■ **SOURCE MATERIAL**:

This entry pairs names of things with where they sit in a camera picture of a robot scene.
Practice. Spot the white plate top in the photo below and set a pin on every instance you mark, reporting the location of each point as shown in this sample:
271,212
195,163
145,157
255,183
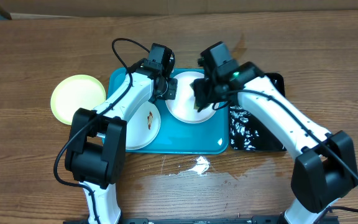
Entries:
183,106

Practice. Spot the black plastic tray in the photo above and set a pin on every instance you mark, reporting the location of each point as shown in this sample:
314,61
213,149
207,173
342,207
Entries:
247,133

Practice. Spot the yellow-green plate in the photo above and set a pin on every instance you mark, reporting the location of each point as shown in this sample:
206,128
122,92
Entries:
74,92

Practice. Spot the green yellow sponge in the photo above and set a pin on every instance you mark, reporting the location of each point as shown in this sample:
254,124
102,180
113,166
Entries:
197,96

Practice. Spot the white plate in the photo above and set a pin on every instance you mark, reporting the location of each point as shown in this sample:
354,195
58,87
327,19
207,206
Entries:
183,106
143,127

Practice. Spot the teal plastic tray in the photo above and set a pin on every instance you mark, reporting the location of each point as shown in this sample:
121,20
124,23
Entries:
174,137

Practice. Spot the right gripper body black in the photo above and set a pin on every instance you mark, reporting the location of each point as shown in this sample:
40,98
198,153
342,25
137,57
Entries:
207,94

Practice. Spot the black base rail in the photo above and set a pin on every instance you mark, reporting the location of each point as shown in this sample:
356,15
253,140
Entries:
254,220

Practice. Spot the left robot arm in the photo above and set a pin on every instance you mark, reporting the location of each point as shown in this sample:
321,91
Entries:
95,151

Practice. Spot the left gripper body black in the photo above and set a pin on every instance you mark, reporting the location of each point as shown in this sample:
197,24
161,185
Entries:
169,90

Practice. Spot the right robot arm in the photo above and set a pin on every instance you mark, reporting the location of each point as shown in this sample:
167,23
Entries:
325,167

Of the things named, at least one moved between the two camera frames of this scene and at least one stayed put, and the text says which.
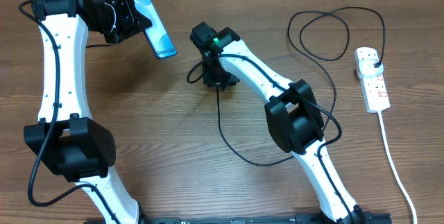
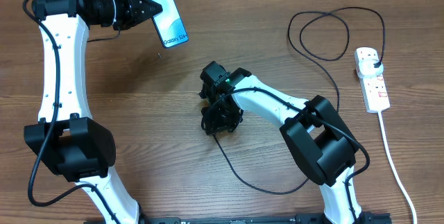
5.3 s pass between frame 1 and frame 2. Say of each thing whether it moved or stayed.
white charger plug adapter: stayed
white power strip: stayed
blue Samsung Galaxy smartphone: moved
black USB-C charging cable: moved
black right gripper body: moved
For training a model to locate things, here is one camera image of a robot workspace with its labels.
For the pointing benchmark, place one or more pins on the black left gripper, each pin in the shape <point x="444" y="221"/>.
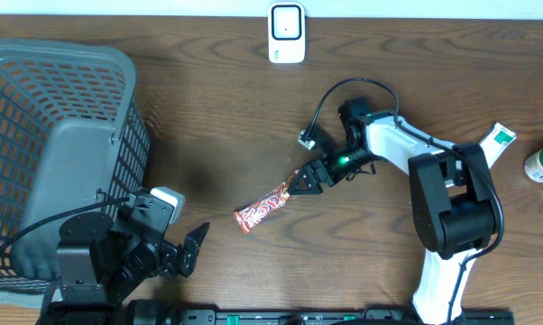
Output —
<point x="169" y="258"/>

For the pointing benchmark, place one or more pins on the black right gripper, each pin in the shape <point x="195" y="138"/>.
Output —
<point x="309" y="175"/>

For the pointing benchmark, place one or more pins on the red chocolate bar wrapper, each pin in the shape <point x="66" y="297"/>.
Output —
<point x="250" y="216"/>

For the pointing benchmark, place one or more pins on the white green box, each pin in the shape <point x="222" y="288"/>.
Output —
<point x="495" y="142"/>

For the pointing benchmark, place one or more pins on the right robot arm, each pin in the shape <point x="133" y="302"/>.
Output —
<point x="454" y="207"/>

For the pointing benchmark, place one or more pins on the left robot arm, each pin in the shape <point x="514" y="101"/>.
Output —
<point x="104" y="258"/>

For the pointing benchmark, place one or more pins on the grey plastic shopping basket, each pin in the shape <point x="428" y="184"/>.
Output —
<point x="71" y="136"/>

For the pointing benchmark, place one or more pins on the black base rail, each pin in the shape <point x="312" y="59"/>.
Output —
<point x="298" y="317"/>

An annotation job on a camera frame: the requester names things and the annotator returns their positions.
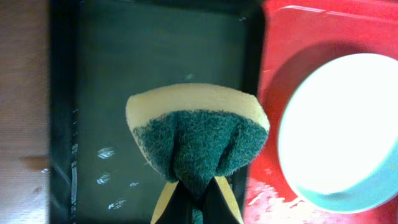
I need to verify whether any green and yellow sponge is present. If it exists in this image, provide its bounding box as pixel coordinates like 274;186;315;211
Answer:
126;83;270;223

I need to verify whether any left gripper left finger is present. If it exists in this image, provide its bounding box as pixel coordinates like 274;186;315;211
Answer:
154;182;193;224

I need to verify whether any black rectangular tray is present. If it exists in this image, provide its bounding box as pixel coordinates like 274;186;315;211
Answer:
49;0;266;223

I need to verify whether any red plastic tray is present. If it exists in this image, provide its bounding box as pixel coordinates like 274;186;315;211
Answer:
243;0;397;223

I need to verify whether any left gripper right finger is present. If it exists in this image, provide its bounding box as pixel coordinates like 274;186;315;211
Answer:
202;177;239;224

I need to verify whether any light green plate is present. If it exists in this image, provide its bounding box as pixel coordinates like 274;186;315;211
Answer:
277;54;397;213

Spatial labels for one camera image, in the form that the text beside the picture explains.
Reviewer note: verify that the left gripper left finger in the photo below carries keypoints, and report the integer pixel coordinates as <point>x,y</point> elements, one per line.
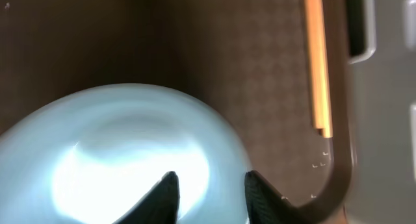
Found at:
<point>159,206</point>

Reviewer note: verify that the brown serving tray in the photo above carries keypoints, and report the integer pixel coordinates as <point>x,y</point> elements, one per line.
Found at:
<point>245,58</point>

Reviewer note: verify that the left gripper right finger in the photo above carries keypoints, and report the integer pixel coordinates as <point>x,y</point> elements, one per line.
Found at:
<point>265,205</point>

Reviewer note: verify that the grey dishwasher rack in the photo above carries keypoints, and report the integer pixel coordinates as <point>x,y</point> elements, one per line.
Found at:
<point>383,84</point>

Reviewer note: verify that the blue bowl with rice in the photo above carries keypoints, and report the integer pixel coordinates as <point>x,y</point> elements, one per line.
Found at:
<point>96,155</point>

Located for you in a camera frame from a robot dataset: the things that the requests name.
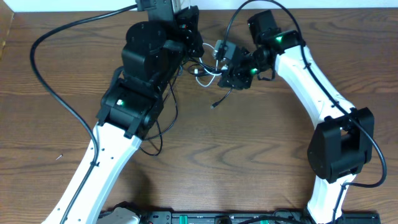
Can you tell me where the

■ **REQUIREMENT**: Among the lines above, some may include the string "provide"; state how many, and nothing more.

■ **COMPLETED EXERCISE**: 6